__The task__
Pull out every line below that contains the word "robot".

- - - -

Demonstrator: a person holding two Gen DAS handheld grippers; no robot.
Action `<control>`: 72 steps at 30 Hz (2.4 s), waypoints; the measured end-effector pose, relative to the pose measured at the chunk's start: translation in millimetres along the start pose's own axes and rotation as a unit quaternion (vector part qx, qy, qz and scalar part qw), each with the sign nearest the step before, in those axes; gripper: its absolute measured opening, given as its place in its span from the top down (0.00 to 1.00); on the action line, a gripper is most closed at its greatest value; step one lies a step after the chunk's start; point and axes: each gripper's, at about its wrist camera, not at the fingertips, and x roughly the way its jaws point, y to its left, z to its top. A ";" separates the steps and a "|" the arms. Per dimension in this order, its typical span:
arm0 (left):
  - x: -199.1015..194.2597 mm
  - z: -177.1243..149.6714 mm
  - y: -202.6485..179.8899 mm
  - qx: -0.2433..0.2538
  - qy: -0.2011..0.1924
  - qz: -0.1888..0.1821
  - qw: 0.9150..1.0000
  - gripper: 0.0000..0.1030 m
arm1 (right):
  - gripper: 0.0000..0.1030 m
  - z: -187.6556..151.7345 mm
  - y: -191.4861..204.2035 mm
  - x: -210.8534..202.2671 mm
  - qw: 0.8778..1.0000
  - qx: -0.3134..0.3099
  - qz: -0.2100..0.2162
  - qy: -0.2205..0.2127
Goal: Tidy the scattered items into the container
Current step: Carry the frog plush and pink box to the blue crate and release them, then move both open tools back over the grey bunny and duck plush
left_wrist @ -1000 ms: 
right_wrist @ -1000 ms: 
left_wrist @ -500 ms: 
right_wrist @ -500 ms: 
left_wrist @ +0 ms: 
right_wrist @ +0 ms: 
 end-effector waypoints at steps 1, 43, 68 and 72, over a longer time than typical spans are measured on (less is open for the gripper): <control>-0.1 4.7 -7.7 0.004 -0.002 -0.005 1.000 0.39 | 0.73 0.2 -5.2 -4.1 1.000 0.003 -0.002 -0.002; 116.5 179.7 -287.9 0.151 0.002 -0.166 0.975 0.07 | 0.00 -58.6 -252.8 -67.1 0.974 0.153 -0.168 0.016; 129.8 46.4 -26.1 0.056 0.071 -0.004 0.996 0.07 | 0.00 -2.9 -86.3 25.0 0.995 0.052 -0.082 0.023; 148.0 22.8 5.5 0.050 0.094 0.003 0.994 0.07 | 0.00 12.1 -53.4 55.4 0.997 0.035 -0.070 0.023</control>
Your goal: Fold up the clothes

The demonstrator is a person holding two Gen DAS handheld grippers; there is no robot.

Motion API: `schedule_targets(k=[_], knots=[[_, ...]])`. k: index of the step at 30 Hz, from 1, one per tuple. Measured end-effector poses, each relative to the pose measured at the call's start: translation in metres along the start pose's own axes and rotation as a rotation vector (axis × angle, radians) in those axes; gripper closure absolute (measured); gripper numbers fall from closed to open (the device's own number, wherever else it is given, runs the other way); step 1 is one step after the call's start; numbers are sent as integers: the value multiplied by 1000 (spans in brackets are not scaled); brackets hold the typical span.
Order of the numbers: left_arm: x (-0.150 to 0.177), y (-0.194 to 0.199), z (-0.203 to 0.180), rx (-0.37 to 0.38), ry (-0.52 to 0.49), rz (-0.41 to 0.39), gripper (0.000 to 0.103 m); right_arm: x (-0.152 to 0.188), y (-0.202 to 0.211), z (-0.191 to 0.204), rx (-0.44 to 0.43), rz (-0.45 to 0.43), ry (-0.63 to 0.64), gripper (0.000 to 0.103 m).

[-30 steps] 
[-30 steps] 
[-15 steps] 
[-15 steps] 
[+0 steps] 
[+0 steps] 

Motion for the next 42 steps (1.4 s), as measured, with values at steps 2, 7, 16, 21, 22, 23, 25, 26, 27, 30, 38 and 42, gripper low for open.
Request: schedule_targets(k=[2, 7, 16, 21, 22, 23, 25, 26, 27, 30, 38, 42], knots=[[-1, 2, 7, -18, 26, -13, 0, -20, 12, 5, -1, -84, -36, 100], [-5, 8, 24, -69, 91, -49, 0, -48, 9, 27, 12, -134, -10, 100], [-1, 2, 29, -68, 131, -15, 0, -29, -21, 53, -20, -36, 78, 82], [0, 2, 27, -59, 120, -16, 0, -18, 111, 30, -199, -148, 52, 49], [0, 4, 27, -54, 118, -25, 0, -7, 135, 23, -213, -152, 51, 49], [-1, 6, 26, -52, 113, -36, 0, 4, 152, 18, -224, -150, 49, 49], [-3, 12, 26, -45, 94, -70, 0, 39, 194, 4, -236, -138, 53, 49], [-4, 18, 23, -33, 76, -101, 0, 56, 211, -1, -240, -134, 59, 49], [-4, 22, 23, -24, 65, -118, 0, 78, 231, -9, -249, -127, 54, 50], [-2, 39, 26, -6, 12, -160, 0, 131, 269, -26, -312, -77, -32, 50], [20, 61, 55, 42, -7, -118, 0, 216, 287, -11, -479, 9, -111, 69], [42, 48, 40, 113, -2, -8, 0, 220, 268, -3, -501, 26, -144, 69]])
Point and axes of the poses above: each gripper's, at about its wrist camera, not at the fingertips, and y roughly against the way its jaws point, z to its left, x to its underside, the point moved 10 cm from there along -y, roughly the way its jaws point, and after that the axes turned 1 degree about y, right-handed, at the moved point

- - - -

__Answer for the task__
Demonstrator: a person holding two Gen DAS handheld grippers; no robot.
The demonstrator is a person holding two Gen DAS handheld grippers; there is no robot.

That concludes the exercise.